**Assigned task:** What you produce should be an exact transcription of the data, minus any pictures.

**Given data:**
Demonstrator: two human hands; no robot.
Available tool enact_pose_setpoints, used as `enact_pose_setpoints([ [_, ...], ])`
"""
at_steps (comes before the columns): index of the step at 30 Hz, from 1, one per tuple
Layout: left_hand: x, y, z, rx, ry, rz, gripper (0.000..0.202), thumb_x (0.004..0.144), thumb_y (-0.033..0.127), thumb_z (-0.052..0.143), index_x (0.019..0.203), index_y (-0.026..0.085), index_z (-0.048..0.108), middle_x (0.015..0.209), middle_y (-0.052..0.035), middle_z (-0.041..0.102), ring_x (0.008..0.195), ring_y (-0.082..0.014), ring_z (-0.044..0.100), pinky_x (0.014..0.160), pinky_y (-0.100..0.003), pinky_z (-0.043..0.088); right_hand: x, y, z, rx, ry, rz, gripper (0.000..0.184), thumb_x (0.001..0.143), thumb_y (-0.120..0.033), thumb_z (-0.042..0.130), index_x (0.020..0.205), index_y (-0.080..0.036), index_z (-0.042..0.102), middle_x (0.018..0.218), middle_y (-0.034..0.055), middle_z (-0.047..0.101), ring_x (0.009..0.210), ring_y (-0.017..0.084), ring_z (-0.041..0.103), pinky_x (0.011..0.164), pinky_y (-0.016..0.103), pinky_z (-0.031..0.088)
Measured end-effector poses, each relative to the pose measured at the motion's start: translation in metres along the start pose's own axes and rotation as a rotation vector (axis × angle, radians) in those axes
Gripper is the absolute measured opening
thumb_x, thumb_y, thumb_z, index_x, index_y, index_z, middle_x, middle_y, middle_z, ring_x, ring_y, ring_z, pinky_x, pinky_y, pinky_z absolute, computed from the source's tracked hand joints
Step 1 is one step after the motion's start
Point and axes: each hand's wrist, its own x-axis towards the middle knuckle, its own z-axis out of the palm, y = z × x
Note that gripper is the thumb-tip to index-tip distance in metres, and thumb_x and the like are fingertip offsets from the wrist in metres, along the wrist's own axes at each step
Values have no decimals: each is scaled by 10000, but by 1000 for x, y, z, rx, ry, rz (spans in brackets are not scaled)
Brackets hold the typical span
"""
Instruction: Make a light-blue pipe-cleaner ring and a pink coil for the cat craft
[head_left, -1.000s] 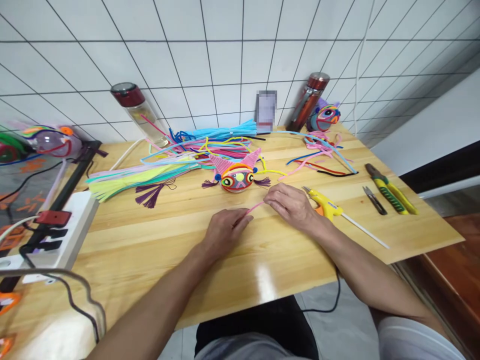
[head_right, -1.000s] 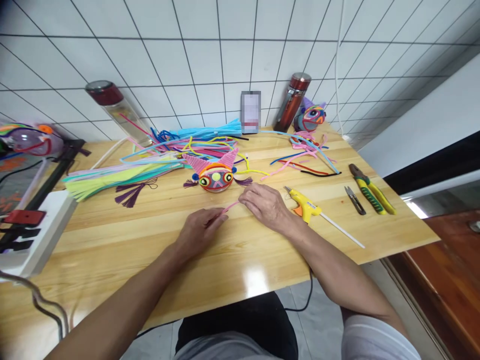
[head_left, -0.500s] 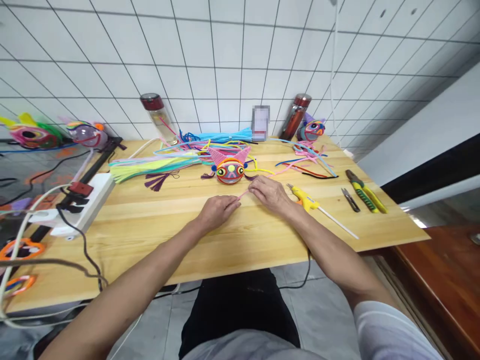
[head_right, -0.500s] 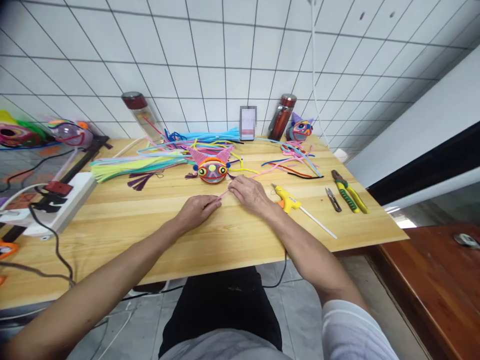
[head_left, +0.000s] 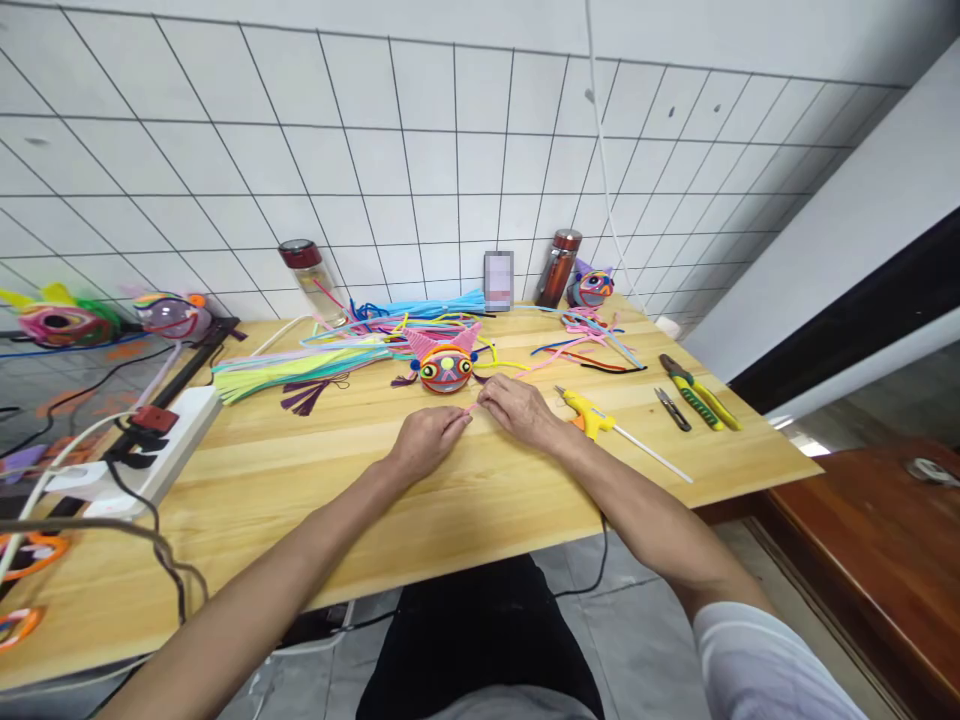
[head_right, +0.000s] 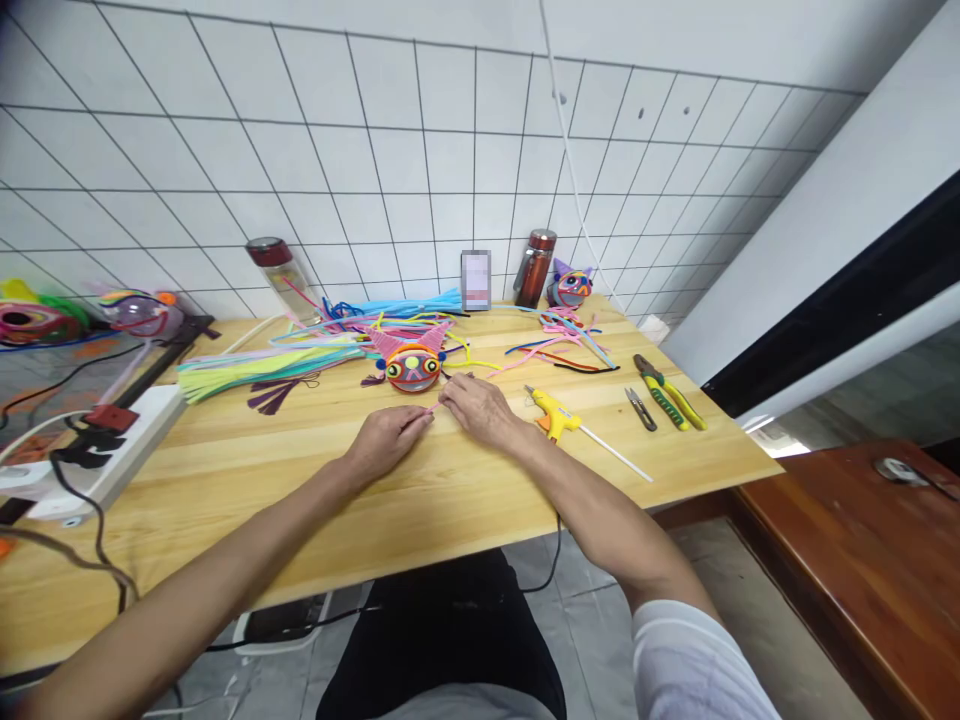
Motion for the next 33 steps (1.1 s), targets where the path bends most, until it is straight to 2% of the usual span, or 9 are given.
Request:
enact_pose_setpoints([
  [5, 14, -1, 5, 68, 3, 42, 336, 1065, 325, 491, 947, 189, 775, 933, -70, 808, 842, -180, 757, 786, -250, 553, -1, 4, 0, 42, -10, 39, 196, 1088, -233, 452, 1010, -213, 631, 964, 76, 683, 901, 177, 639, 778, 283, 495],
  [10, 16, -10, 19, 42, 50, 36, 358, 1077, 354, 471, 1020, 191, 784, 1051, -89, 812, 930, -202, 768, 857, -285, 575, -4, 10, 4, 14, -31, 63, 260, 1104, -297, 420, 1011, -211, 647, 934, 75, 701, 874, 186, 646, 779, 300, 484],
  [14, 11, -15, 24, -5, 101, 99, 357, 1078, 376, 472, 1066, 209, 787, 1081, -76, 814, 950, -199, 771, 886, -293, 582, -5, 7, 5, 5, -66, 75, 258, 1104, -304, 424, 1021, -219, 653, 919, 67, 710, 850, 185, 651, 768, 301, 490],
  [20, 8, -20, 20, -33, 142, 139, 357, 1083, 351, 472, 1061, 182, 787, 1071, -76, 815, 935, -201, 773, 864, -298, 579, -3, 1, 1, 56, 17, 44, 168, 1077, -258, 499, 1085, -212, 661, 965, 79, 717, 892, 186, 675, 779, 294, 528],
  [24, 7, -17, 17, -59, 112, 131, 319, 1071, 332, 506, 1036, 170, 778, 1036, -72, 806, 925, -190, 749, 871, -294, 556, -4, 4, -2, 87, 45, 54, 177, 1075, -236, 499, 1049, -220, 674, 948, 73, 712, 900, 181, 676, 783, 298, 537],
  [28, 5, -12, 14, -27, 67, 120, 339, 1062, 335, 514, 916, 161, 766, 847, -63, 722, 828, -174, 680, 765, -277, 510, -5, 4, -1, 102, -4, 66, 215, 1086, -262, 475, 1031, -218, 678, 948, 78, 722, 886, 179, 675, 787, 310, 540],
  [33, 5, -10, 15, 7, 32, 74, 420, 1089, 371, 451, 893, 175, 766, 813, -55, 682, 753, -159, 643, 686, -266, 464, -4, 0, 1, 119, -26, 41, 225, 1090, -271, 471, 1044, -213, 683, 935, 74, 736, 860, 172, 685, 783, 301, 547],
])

**Result of the task:**
Demonstrator: two human hands; no robot.
Available tool enact_pose_setpoints, used as `enact_pose_setpoints([ [_, ...], ])`
"""
at_steps (comes before the columns): index of the step at 30 Hz, from 1, one per tuple
Layout: left_hand: x, y, z, rx, ry, rz, gripper (0.000..0.202), thumb_x (0.004..0.144), thumb_y (-0.033..0.127), thumb_z (-0.052..0.143), index_x (0.019..0.203), index_y (-0.026..0.085), index_z (-0.048..0.108), middle_x (0.015..0.209), middle_y (-0.052..0.035), middle_z (-0.041..0.102), ring_x (0.008..0.195), ring_y (-0.082..0.014), ring_z (-0.044..0.100), pinky_x (0.014..0.160), pinky_y (-0.100..0.003), pinky_z (-0.043..0.088); right_hand: x, y, z, rx, ry, rz, gripper (0.000..0.184), thumb_x (0.001..0.143), thumb_y (-0.120..0.033), thumb_z (-0.042..0.130), index_x (0.020..0.205), index_y (-0.080..0.036), index_z (-0.042..0.102), middle_x (0.018..0.218), middle_y (-0.034..0.055), middle_z (-0.047..0.101), ring_x (0.009..0.210), ring_y (-0.017..0.084), ring_z (-0.041..0.103), pinky_x (0.011..0.164), pinky_y (-0.016..0.103), pinky_z (-0.031..0.088)
Measured end-effector poses, each relative to the pose measured at the motion's start: translation in metres along the start pose's own axes and rotation as a rotation vector (axis × angle, radians) in those axes
Gripper is the absolute measured opening
thumb_x, thumb_y, thumb_z, index_x, index_y, index_z, middle_x, middle_y, middle_z, ring_x, ring_y, ring_z, pinky_x, pinky_y, pinky_z absolute, computed from the source's tracked hand joints
Step 1 is one step after the motion's start
Point and axes: each hand's wrist, its own x-axis towards the middle knuckle, its own z-axis out of the palm, y = z × x
Note that gripper is the thumb-tip to index-tip distance in metres, and thumb_x and the like are fingertip offsets from the wrist in metres, along the wrist's own axes at each step
Values have no decimals: each is scaled by 10000, but by 1000 for x, y, z, rx, ry, rz (spans in brackets are not scaled)
Brackets hold the typical span
"""
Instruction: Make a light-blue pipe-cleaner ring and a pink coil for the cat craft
[head_left, -1.000s] 
[head_right, -1.000s] 
[head_left, -0.500s] 
[head_right, -0.500s] 
[head_left, +0.000s] 
[head_right, +0.000s] 
Motion for the next 33 steps (1.1 s), targets where the path bends most, until it is straight to 2% of the usual span, or 9 are given.
Request:
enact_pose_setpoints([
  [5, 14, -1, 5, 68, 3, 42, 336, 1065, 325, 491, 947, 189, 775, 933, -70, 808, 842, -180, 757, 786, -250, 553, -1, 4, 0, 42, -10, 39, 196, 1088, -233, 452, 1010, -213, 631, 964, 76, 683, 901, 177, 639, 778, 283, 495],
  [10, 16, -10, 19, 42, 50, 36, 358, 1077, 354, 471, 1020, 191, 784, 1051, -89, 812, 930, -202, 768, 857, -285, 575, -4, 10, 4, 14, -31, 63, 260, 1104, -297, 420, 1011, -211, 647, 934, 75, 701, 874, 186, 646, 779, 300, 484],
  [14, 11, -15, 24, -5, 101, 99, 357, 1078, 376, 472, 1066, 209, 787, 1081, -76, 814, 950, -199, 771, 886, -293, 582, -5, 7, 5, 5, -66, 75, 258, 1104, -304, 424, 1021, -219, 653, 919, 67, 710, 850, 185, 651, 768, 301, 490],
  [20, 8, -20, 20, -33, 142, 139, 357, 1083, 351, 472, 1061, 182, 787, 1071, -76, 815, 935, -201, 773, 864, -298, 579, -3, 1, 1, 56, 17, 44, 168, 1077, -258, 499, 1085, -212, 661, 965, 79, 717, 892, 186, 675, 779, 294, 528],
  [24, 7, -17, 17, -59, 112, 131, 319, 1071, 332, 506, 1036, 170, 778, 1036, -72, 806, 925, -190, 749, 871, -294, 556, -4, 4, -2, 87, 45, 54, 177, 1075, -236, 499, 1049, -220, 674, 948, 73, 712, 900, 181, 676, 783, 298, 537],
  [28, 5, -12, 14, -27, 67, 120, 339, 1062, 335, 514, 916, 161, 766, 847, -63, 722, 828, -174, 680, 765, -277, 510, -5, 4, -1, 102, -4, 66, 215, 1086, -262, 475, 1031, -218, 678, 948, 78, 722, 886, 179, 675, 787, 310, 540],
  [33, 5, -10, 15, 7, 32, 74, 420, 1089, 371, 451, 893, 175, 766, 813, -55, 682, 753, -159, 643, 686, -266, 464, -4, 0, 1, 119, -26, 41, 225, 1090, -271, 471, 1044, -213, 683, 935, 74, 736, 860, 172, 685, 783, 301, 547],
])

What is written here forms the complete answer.